Work out how many lines in the records include the word "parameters", then answer with nothing but that number.
=== Section Start ===
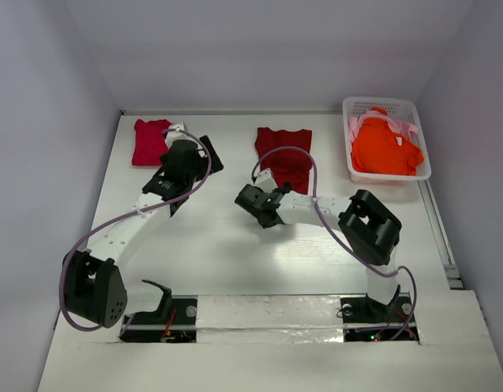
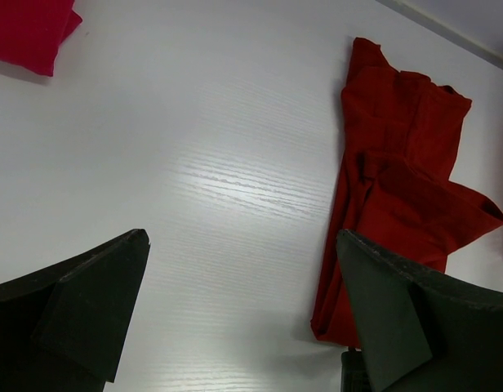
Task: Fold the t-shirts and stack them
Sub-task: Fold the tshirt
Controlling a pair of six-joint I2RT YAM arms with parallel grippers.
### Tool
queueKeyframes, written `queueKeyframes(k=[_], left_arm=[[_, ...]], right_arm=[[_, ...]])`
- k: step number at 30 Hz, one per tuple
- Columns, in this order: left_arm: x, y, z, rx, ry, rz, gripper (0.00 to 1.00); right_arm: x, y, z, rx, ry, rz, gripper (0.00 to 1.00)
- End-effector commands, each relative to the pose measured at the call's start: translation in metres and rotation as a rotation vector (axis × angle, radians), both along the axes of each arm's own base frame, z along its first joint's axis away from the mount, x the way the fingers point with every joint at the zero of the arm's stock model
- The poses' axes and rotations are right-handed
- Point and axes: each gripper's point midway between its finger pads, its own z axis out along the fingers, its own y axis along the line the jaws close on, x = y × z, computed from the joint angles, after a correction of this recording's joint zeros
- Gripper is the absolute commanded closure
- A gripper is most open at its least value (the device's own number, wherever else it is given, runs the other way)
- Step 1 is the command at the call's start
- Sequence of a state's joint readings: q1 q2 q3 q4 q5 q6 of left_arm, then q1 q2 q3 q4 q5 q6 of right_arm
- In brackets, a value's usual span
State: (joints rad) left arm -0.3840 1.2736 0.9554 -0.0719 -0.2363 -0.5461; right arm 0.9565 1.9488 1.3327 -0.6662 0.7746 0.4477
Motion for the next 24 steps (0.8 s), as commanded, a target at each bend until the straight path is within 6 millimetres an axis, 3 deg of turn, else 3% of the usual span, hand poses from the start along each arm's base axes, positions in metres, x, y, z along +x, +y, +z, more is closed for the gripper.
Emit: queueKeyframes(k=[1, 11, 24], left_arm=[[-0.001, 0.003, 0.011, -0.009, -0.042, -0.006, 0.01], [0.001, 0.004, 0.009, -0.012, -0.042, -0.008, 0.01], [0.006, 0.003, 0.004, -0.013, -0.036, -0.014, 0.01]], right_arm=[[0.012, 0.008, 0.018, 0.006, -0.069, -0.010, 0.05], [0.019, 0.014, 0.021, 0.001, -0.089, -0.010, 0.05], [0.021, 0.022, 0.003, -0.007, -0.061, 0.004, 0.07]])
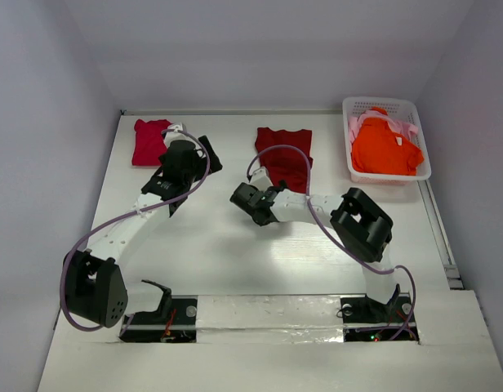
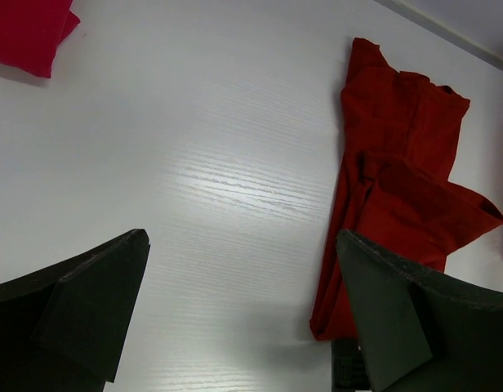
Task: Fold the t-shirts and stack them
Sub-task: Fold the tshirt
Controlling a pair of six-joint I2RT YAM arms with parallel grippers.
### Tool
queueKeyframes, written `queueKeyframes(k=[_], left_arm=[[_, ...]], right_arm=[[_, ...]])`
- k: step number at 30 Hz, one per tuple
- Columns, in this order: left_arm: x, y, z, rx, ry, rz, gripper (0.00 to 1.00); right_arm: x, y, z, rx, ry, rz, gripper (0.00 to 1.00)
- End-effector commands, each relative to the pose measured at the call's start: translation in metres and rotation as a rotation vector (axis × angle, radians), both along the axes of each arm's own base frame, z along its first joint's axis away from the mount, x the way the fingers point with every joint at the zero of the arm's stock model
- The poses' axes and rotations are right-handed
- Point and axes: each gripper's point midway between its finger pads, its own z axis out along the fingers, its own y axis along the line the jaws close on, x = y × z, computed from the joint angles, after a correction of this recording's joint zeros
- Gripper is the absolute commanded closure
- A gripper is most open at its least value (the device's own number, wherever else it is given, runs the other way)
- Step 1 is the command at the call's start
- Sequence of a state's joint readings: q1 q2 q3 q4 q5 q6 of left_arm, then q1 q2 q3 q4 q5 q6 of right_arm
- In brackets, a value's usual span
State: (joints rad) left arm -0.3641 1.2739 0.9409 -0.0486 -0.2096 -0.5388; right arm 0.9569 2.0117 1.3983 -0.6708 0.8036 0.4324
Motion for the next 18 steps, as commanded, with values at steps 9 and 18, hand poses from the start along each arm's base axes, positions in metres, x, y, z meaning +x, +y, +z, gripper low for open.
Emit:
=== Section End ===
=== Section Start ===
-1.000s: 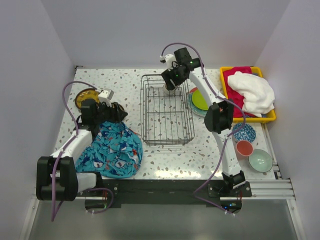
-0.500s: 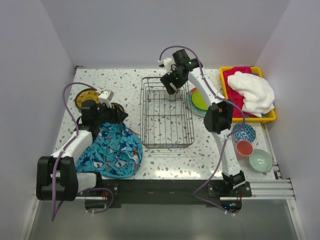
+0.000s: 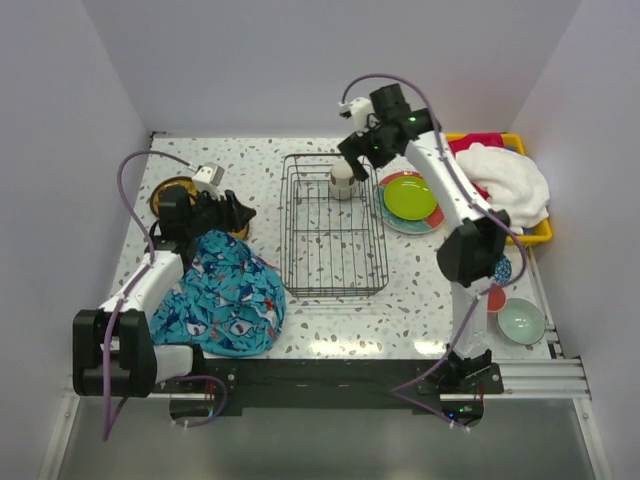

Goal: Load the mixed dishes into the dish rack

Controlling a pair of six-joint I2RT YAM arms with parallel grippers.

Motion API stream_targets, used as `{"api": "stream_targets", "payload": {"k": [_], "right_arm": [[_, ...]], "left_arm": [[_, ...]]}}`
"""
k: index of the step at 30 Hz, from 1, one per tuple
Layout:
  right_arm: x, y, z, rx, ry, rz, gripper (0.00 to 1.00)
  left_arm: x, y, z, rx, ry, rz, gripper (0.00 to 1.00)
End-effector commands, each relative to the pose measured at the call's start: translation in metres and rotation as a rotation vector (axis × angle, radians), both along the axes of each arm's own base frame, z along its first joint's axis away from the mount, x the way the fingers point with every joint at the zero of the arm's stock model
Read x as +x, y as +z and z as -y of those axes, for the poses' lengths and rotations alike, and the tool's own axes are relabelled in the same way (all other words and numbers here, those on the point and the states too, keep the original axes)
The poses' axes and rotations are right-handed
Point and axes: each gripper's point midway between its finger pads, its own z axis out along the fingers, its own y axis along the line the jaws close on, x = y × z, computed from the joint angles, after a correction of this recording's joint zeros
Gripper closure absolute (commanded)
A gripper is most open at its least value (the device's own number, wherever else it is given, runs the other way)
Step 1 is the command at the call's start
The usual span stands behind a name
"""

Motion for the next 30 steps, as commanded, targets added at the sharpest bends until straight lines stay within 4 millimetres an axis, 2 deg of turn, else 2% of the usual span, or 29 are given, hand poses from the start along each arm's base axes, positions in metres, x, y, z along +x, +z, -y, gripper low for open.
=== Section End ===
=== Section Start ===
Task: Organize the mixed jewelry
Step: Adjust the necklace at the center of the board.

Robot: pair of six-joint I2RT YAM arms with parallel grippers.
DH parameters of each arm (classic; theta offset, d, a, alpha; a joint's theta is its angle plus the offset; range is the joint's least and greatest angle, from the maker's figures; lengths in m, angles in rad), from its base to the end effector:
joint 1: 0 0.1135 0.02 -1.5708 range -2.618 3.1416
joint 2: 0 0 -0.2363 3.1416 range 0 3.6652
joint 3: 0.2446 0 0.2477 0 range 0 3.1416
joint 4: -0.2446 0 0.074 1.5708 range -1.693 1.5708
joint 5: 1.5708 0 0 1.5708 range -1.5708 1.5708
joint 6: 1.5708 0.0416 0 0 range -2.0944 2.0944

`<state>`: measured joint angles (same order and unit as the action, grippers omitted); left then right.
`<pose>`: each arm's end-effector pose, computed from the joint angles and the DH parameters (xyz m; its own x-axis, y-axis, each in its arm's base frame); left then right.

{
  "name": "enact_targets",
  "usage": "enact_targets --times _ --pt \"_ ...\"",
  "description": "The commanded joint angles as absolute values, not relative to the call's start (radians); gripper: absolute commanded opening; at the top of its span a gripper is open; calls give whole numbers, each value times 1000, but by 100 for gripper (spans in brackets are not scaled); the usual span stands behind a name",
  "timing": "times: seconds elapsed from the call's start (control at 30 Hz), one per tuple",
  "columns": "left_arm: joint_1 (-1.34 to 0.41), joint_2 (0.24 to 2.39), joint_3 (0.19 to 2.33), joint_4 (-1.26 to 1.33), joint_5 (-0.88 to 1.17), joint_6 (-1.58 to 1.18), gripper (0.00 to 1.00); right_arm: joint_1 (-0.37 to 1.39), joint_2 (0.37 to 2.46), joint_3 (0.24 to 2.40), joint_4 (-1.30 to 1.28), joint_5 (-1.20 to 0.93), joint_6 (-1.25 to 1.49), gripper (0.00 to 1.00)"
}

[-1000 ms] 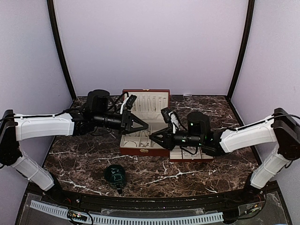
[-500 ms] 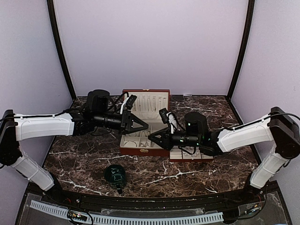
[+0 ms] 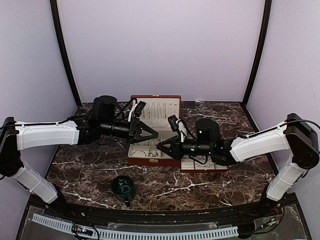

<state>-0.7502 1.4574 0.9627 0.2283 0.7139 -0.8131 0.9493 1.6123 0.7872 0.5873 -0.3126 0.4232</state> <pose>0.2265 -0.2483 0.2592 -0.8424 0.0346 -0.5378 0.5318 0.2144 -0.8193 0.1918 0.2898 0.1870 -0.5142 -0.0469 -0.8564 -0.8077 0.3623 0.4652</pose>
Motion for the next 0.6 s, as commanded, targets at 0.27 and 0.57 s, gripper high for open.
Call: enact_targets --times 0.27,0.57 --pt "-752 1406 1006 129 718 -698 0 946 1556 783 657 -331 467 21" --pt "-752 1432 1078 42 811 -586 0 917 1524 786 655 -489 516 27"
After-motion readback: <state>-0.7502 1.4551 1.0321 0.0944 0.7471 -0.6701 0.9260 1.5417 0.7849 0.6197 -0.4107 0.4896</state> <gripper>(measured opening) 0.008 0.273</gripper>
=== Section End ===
Response area =>
2